`Smile` provides an equivalant functionality of pandas for `kotlin`. See [documentation](https://github.com/haifengl/smile) 

In [1]:
@file:Repository("https://repo1.maven.org/maven2/")
@file:DependsOn("com.github.haifengl:smile-core:2.4.0")
import smile.*
import smile.data.*
import smile.io.*
import org.apache.commons.csv.CSVFormat;

# Loading data files


Let's import our datafile mpg.csv, which contains fuel economy data for 234 cars.

* mpg : miles per gallon
* class : car classification
* cty : city mpg
* cyl : # of cylinders
* displ : engine displacement in liters
* drv : f = front-wheel drive, r = rear wheel drive, 4 = 4wd
* fl : fuel (e = ethanol E85, d = diesel, r = regular, p = premium, c = CNG)
* hwy : highway mpg
* manufacturer : automobile manufacturer
* model : model of car
* trans : type of transmission
* year : model year



In [2]:
// Read the file
val df = Read.csv("../data/mpg.csv", CSVFormat.DEFAULT.withFirstRecordAsHeader())

In [3]:
df.summary()

[column: String, count: long, min: double, avg: double, max: double]
+------+-----+----+---------+----+
|column|count| min|      avg| max|
+------+-----+----+---------+----+
|    id|  234|   1|    117.5| 234|
| displ|  234| 1.6| 3.471795|   7|
|  year|  234|1999|   2003.5|2008|
|   cyl|  234|   4| 5.888889|   8|
|   cty|  234|   9|16.858974|  35|
|   hwy|  234|  12|23.440171|  44|
+------+-----+----+---------+----+


In [4]:
// View the number of rows in the dataframes
df.size()

234

In [5]:
// View the column names 
df.schema()

[id: int, manufacturer: String, model: String, displ: double, year: int, cyl: int, trans: String, drv: String, cty: int, hwy: int, fl: String, class: String]

In [6]:
// This is how to find the average cty fuel economy across all cars. 
df.column("cty").toIntArray().average()

16.858974358974358

In [7]:
//Similarly this is how to find the average hwy fuel economy across all cars.
df.column("hwy").toIntArray().average()

23.44017094017094

In [8]:
//  return the unique values for the number of cylinders the cars in our dataset have.
df.column("cyl").toIntArray().distinct()

[4, 6, 8, 5]

In [9]:
// Select only a few colums
df.select("manufacturer", "model")

[manufacturer: String, model: String]
+------------+----------+
|manufacturer|     model|
+------------+----------+
|        audi|        a4|
|        audi|        a4|
|        audi|        a4|
|        audi|        a4|
|        audi|        a4|
|        audi|        a4|
|        audi|        a4|
|        audi|a4 quattro|
|        audi|a4 quattro|
|        audi|a4 quattro|
+------------+----------+
224 more rows...


In [10]:
// Filtering data:
// Finding a data point on a stream:

df.stream().filter({row -> row.getInt("cyl") == 4}).findFirst()

Optional[{
  id: 1,
  manufacturer: audi,
  model: a4,
  displ: 1.8,
  year: 1999,
  cyl: 4,
  trans: auto(l5),
  drv: f,
  cty: 18,
  hwy: 29,
  fl: p,
  class: compact
}]

In [11]:
DataFrame.of(df.stream().filter({row -> row.getInt("cyl") == 4 && row.getString("manufacturer") == "audi"}))

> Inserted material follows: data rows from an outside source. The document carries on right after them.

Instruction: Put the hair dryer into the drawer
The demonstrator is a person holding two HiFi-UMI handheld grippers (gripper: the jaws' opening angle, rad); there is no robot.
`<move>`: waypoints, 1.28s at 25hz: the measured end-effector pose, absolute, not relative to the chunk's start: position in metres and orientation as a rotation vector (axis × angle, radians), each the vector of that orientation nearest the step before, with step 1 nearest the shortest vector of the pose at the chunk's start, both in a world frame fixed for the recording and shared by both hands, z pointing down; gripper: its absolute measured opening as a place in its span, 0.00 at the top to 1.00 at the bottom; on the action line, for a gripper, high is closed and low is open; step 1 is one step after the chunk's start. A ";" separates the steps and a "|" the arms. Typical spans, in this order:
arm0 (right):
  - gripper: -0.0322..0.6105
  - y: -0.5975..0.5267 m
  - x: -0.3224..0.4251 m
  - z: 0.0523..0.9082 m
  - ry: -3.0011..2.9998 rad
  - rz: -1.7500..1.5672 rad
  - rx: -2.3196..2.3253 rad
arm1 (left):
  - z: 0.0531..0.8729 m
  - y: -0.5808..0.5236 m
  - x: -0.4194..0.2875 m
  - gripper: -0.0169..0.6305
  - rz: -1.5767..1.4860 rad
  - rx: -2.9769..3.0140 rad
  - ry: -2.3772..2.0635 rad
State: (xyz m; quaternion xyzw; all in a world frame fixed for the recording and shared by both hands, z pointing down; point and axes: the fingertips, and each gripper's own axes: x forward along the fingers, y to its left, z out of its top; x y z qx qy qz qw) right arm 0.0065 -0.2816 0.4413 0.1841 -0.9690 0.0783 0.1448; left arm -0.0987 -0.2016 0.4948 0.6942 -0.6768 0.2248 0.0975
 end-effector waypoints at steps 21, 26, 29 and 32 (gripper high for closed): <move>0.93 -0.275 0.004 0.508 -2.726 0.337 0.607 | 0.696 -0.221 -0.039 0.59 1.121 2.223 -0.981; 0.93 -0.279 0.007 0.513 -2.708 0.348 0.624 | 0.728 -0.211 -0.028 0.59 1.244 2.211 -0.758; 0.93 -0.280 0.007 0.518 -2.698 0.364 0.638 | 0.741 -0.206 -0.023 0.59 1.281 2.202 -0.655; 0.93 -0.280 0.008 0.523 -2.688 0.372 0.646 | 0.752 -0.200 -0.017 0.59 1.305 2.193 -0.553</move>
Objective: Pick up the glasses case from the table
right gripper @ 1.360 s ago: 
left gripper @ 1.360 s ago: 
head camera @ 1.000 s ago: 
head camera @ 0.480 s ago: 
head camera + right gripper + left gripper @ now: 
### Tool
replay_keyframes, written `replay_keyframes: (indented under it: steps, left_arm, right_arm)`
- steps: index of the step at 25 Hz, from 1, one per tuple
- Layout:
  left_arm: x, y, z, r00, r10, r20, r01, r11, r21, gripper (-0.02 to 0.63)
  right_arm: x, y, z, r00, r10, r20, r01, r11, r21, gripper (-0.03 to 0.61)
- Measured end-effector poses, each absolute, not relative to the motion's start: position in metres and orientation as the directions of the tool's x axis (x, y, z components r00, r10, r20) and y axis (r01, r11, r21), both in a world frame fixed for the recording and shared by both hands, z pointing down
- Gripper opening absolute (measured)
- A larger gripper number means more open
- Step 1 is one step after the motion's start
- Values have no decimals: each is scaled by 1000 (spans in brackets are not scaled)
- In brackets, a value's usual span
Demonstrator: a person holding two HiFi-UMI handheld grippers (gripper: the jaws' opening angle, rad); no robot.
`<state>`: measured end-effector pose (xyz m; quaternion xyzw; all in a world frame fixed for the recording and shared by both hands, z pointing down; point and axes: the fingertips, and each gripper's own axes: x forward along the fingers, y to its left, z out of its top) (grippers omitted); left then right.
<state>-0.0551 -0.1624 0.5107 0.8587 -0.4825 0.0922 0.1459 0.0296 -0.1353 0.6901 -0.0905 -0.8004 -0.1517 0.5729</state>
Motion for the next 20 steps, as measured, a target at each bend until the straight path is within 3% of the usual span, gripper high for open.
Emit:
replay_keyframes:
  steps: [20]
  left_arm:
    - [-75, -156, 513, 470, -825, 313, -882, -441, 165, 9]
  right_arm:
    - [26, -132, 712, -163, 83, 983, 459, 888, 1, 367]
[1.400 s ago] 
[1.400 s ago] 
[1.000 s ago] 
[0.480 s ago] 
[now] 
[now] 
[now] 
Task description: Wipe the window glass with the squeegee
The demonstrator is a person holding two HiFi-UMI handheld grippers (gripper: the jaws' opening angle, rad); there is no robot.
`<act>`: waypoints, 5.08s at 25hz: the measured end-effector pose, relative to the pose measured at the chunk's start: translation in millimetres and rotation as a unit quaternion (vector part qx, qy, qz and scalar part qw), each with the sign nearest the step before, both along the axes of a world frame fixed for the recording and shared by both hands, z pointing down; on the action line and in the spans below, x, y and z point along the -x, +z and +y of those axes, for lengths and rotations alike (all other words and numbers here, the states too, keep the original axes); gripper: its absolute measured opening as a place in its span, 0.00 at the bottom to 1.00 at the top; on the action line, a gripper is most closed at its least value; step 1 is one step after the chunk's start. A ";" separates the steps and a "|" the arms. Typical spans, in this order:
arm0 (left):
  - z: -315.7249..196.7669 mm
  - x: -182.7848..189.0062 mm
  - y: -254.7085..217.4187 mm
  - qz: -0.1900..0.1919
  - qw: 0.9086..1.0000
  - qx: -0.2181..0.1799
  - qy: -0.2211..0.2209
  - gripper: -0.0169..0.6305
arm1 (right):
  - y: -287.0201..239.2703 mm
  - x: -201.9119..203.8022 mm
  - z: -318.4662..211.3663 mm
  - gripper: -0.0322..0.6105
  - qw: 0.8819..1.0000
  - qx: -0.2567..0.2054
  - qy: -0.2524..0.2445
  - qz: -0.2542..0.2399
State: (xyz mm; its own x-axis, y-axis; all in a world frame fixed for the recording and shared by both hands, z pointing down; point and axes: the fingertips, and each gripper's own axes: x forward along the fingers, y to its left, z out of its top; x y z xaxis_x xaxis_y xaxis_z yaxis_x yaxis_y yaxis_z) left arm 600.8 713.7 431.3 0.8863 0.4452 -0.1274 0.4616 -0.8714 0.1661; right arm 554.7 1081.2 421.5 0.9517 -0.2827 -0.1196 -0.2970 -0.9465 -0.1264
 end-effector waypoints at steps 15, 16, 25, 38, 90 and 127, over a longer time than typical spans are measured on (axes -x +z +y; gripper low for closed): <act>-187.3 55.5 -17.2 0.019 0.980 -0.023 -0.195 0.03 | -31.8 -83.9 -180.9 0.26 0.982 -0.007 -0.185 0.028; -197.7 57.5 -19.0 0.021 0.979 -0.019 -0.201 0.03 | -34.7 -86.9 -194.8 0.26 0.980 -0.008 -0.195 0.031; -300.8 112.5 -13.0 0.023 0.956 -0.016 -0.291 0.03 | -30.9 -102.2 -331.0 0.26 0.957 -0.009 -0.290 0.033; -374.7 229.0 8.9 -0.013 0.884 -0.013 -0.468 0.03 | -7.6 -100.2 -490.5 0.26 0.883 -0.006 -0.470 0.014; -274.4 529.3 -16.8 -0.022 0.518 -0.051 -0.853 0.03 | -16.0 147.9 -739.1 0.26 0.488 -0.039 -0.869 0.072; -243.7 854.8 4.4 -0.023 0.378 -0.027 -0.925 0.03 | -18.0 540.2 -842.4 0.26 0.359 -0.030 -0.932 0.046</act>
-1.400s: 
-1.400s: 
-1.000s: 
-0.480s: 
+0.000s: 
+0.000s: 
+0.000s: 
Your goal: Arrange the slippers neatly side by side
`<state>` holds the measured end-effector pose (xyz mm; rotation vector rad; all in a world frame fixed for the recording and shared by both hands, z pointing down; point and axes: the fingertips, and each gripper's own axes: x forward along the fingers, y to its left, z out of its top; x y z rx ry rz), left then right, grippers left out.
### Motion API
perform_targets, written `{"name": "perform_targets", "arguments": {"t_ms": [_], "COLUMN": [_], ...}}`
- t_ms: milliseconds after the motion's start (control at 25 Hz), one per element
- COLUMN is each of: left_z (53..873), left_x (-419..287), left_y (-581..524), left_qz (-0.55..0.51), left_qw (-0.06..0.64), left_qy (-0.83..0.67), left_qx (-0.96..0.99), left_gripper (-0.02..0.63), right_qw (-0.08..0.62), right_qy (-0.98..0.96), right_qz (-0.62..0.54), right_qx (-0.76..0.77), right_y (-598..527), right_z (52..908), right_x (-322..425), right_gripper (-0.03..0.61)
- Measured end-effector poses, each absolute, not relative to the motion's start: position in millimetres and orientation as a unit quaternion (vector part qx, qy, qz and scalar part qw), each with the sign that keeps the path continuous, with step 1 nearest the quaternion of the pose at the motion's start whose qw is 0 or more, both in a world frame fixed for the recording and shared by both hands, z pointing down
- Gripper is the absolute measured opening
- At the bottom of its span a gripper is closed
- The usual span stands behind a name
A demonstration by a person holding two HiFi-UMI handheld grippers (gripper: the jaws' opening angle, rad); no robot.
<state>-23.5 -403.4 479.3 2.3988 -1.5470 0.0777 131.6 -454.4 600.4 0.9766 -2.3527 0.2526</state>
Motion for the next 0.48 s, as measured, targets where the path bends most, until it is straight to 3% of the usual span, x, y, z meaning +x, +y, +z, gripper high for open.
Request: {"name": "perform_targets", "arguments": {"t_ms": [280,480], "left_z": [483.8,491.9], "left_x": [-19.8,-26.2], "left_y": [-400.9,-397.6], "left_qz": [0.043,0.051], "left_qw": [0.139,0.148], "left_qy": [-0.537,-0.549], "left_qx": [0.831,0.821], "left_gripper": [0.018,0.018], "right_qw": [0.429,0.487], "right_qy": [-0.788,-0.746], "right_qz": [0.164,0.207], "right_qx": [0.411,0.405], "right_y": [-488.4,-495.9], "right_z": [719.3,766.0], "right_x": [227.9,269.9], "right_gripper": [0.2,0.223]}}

[id: int, manufacturer: String, model: String, displ: double, year: int, cyl: int, trans: String, drv: String, cty: int, hwy: int, fl: String, class: String]
+---+------------+----------+-----+----+---+----------+---+---+---+---+-------+
| id|manufacturer|     model|displ|year|cyl|     trans|drv|cty|hwy| fl|  class|
+---+------------+----------+-----+----+---+----------+---+---+---+---+-------+
|  1|        audi|        a4|  1.8|1999|  4|  auto(l5)|  f| 18| 29|  p|compact|
|  2|        audi|        a4|  1.8|1999|  4|manual(m5)|  f| 21| 29|  p|compact|
|  3|        audi|        a4|    2|2008|  4|manual(m6)|  f| 20| 31|  p|compact|
|  4|        audi|        a4|    2|2008|  4|  auto(av)|  f| 21| 30|  p|compact|
|  8|        audi|a4 quattro|  1.8|1999|  4|manual(m5)|  4| 18| 26|  p|compact|
|  9|        audi|a4 quattro|  1.8|1999|  4|  auto(l5)|  4| 16| 25|  p|compact|
| 10|        audi|a4 quattro|    2|2008|  4|manual(m6)|  4| 20| 28|  p|compact|
| 11|        audi|a4 quattro|    2|2008|  

In [12]:
// return the unique values for the class types in our dataset.
df.column("class").toStringArray().distinct()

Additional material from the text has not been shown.